Johannesburg - An email attachment harbouring a malicious file is what crashed City Power’s IT system, and experts fear more South African companies will face similar attacks with public data being compromised.
By Friday afternoon, Joburg’s power utility was still trying to restore its IT applications and networks following a ransomware attack at midnight on Wednesday, just before pay day.
City Power’s website was still down, preventing customers from logging electrical faults and suppliers from submitting invoices. Suppliers had to physically travel to City Power head office in Booysens and hand over invoices.
“Our experts have been working day and night and we are expecting that everything will be back on line by Saturday evening (tonight),” said spokesperson Isaac Mangena, adding that this was the first time his company had experienced such an attack.

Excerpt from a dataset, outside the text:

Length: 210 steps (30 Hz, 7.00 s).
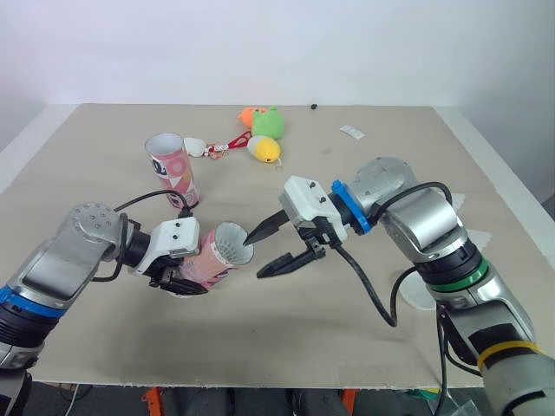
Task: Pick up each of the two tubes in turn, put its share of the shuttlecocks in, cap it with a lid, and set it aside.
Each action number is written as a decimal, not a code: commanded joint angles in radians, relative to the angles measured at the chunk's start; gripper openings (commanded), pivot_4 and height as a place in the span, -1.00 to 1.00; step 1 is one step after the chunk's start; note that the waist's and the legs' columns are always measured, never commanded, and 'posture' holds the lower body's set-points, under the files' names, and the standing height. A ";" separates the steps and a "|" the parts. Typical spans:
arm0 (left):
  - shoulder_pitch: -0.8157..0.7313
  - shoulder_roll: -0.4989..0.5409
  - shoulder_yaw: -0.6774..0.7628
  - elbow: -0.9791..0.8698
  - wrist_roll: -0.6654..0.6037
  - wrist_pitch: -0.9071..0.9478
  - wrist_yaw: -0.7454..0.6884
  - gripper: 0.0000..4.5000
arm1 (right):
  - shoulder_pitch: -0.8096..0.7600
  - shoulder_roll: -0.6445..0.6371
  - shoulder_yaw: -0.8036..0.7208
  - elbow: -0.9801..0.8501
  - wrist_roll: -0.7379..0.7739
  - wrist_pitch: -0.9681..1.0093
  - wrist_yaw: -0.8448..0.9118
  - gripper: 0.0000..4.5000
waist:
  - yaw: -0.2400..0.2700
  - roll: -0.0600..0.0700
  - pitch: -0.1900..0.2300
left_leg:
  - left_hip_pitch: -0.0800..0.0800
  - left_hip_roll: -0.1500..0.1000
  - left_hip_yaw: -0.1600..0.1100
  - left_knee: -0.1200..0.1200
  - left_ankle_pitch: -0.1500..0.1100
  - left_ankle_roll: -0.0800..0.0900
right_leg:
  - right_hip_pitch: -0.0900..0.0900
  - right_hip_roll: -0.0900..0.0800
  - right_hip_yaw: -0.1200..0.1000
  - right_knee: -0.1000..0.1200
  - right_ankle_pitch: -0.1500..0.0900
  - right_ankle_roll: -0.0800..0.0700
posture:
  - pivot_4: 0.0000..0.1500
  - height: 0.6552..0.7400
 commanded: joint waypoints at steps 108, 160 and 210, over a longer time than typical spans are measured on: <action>0.064 -0.583 0.012 0.403 -0.094 -0.460 0.121 0.35 | 0.295 -0.538 -0.157 0.507 -0.379 -0.360 0.113 0.63 | -0.003 0.003 0.003 | -0.001 -0.002 -0.005 0.000 0.001 0.002 | 0.001 0.000 -0.002 0.000 0.000 -0.001 | 1.00 0.82; 0.011 -0.570 -0.053 0.559 -0.043 -0.481 0.040 0.35 | -0.398 -0.170 0.154 0.264 -0.131 -0.312 0.150 -0.98 | -0.021 0.004 0.003 | 0.013 -0.001 0.002 -0.001 0.001 0.002 | 0.012 0.000 0.004 -0.001 0.002 0.002 | 1.00 0.82; 0.019 -0.556 0.006 0.500 -0.099 -0.387 0.062 0.35 | -0.404 0.033 0.130 0.291 -0.335 -0.591 0.141 -0.98 | -0.024 0.004 0.002 | 0.012 0.002 -0.006 -0.003 -0.001 0.006 | 0.012 0.002 -0.006 0.000 -0.002 -0.006 | 1.00 0.82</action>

But while this might be City Power’s first experience of a ransomware attack, experts say they are becoming increasingly common in South Africa, and most are hidden from the public.
“Companies don’t have to disclose such attacks and most do on an ad hoc basis. There may be a lot more ransom or malware attacks on state entities, but they are not disclosed because, obviously, for a reputation perspective you would rather not let people know there has been a data breach,” said Zamani Ngidi, principal cyber risk consultant at Aon South Africa.
“South Africa is in the top three for data breaches.”
Cybercrimes expert Jacques van Heerden agreed, and said he knows of other government departments that have suffered ransomware attacks.
His concern is that the criminals who launched the attack on City Power might still have access to its systems.
“You don’t know how the attackers came in and you don’t know what data the attacker got their hands on,” said Van Heerden.
The usual modus operandi of a ransomware attacker to send an infected file usually is as an email attachment.
Once the malware infects the IT system, it encrypts files. The criminals will then get in contact and offer to send the encryption key for a fee.
The criminals usually ask for payment in cryptocurrency, such as bitcoin which is hard to track. The attackers are invariably in another country which makes them hard to find and prosecute.
Often the ransom isn’t that high, and many companies prefer to pay it rather than spend more on recovering the files.
There is, however, a catch.
Van Heerden knows of instances where companies have paid the ransom, only to be hit a week later.
“It is either you pay the ransom or you close the company down.”
Soon, the new Cybercrime Bill will assist law enforcement in combating ransomware attacks, by making it compulsory for companies to report if they were victims of such crimes.
“In South Africa, because we are not as robust or up to standard as other countries, and because of our lack of regulation, the chances of catching these criminals is low,” said Ngidi.
City Power’s security teams are investigating the origins of the attack and will be implementing measures to prevent a similar attack from happening again.
Mangena said a ransom was demanded, but would not say what the figure was.
The teams are also being assisted by outside cyber security experts.
“The team is also receiving assistance from several national security agencies who view this as a national cyber threat,” said Mangena.
But it is not going to be long before there is another attack on another state institution and another ransom demanded, believes Van Heerden.
“The problem is that it is not going to stop soon.”